### Try it
Only one stretch of the data below is wanted: the lines from the one with "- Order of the" through the one with "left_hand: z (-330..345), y", repeated exactly.

### Dataset
((

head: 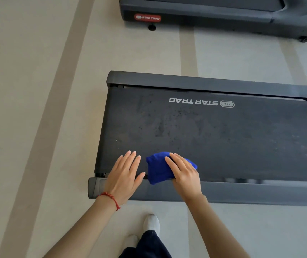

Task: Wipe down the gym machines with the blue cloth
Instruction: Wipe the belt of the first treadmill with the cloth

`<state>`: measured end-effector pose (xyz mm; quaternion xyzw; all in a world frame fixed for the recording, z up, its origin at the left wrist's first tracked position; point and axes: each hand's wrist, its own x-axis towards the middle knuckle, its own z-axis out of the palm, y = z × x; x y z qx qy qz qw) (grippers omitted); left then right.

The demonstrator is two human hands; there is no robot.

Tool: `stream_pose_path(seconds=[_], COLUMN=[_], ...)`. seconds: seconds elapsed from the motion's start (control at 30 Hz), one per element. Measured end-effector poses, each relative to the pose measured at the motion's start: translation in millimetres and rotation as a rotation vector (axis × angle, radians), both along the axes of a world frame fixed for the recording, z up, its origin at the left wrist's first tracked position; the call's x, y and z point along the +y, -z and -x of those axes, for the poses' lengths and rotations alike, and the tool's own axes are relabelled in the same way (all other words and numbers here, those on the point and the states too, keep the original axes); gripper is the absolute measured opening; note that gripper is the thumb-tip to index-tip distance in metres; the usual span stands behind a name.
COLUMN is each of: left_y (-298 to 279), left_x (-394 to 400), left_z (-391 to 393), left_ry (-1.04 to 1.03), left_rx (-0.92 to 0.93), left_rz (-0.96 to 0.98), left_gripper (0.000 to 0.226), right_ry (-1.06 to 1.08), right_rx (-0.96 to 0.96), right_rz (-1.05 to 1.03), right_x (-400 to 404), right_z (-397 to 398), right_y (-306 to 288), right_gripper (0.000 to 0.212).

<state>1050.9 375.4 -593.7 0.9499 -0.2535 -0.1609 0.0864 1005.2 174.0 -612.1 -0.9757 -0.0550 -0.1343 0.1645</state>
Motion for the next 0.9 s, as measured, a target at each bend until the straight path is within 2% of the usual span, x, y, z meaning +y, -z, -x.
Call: stream_pose_path(seconds=[0.57, 0.9], left_y=[155.5, 227.5], left_x=[56.1, 77.7], left_z=[-69.3, -89.6], left_ry=[0.021, 0.104], left_rx=[0.012, -0.005], left_rz=[0.034, 0.095], left_gripper=[0.073, 0.073], right_ry=[0.050, 0.120], right_rx=[0.143, 0.130], right_rz=[0.005, 0.034], right_x=[54.2, 81.3], right_z=[-68.3, -82.2], right_y=[144.7, 206.6], right_gripper=[0.054, 0.055])
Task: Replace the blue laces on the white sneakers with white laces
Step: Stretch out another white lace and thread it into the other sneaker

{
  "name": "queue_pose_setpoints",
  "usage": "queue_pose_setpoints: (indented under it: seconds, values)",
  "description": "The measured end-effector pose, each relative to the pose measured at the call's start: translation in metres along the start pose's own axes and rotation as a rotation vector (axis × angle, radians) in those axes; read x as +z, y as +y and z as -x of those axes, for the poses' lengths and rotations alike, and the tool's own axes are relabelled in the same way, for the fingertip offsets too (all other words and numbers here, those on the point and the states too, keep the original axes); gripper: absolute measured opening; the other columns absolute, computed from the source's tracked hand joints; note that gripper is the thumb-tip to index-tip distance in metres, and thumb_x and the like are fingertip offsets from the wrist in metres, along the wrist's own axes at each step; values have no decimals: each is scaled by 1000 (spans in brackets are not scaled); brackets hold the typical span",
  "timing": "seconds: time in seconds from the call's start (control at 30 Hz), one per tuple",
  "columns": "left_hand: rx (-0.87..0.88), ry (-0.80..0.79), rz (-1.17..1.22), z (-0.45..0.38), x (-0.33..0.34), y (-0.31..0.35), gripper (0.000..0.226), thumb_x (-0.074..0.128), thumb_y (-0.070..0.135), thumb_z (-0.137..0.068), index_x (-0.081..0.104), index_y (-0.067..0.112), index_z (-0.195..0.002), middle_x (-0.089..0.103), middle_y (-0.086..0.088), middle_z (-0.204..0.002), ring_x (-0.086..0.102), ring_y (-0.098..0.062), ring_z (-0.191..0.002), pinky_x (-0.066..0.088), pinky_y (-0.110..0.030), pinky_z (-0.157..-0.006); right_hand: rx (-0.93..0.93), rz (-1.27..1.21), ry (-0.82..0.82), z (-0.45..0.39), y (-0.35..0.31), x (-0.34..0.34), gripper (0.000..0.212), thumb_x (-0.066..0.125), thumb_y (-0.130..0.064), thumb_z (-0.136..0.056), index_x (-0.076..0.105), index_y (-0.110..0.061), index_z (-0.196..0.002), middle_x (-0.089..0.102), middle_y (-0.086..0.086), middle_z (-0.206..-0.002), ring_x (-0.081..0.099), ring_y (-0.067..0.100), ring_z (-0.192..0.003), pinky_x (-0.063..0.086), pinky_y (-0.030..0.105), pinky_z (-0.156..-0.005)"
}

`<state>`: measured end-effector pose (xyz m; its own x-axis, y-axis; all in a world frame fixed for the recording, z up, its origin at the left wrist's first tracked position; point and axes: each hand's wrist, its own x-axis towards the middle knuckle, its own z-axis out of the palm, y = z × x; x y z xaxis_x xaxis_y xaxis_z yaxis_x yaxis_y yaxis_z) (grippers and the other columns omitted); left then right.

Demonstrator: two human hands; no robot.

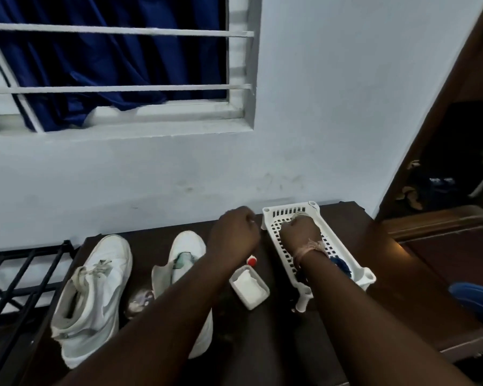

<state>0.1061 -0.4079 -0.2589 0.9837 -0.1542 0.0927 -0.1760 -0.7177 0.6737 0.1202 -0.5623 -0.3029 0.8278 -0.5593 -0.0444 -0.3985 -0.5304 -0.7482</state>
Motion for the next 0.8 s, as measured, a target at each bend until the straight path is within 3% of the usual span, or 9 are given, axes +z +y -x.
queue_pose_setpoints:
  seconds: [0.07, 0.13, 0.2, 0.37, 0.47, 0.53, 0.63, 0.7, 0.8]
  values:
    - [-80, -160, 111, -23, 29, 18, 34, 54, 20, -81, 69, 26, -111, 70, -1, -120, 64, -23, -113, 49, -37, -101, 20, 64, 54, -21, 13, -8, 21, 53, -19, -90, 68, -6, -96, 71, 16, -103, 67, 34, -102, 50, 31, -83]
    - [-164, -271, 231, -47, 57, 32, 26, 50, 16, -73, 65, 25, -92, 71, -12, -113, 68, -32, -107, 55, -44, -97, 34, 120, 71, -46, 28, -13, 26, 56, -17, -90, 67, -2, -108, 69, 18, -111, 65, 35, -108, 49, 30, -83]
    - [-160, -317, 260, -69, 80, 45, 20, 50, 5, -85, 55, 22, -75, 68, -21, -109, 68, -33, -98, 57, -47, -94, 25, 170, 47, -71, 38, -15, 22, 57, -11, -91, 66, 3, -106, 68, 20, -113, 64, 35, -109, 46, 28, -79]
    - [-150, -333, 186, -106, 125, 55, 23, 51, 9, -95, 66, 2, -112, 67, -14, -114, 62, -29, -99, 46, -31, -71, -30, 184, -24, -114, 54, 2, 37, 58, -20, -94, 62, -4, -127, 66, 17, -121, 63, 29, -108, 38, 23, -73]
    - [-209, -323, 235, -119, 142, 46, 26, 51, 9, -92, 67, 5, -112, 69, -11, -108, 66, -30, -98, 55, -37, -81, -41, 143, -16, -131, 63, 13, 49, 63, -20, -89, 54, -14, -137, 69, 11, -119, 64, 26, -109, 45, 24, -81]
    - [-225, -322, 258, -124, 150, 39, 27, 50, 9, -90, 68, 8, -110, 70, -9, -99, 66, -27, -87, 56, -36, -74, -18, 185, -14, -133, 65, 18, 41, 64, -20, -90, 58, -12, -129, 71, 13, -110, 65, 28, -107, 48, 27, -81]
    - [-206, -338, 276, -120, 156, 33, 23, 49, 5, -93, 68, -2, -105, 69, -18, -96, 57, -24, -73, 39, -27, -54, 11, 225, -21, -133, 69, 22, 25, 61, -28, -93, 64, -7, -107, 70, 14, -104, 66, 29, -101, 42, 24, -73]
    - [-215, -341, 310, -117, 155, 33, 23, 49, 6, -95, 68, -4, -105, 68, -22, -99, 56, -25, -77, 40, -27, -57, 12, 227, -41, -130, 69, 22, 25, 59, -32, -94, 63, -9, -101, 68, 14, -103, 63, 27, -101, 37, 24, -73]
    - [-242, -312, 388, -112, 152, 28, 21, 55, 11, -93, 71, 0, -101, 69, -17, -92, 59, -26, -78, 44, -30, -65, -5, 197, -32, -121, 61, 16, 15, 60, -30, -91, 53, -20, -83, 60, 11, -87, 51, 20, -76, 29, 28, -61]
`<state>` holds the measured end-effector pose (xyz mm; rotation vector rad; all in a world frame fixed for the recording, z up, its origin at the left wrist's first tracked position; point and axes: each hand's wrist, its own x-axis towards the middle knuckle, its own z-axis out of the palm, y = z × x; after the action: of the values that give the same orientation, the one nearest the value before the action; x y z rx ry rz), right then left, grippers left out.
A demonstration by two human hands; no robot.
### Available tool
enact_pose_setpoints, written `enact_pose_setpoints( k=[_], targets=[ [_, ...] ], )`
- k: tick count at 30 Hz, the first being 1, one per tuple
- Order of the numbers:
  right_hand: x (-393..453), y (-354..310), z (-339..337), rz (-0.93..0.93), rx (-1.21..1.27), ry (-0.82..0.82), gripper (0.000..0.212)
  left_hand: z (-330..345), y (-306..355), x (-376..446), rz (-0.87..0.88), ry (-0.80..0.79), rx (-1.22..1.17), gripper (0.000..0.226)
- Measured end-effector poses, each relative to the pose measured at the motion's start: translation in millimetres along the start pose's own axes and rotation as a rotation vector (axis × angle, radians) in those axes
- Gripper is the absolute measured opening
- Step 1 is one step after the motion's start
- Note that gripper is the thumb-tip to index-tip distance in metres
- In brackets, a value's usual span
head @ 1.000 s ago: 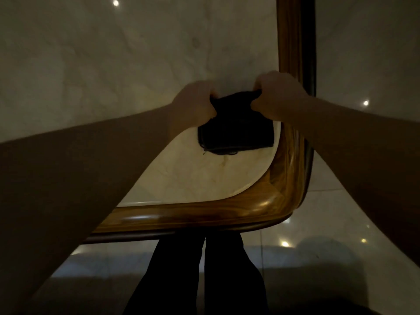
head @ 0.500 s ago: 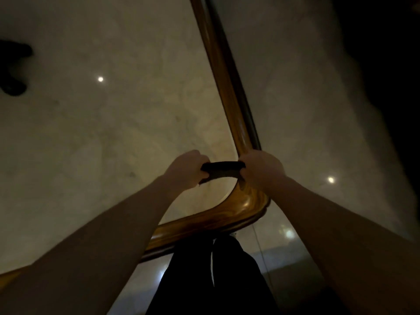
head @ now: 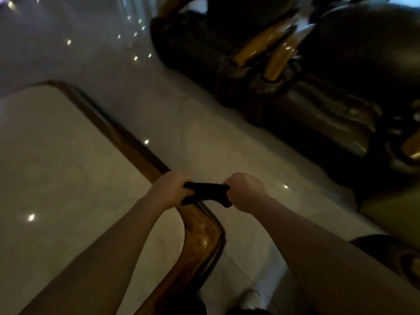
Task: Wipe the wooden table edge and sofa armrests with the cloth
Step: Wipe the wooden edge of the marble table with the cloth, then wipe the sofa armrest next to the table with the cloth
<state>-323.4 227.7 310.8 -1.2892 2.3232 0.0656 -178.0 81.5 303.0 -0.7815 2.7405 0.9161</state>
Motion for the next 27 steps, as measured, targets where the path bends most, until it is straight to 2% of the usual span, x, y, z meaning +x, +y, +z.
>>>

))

### Solution
- Order of the numbers:
  right_hand: x (-393..453), y (-354..310), z (-339..337), rz (-0.93..0.93), rx (-1.21..1.27), ry (-0.82..0.82), gripper (0.000..0.212)
  left_hand: z (-330..345), y (-306..355), x (-376..446), rz (-0.87..0.88), ry (-0.80..0.79), rx (-1.22..1.17), gripper (0.000..0.226)

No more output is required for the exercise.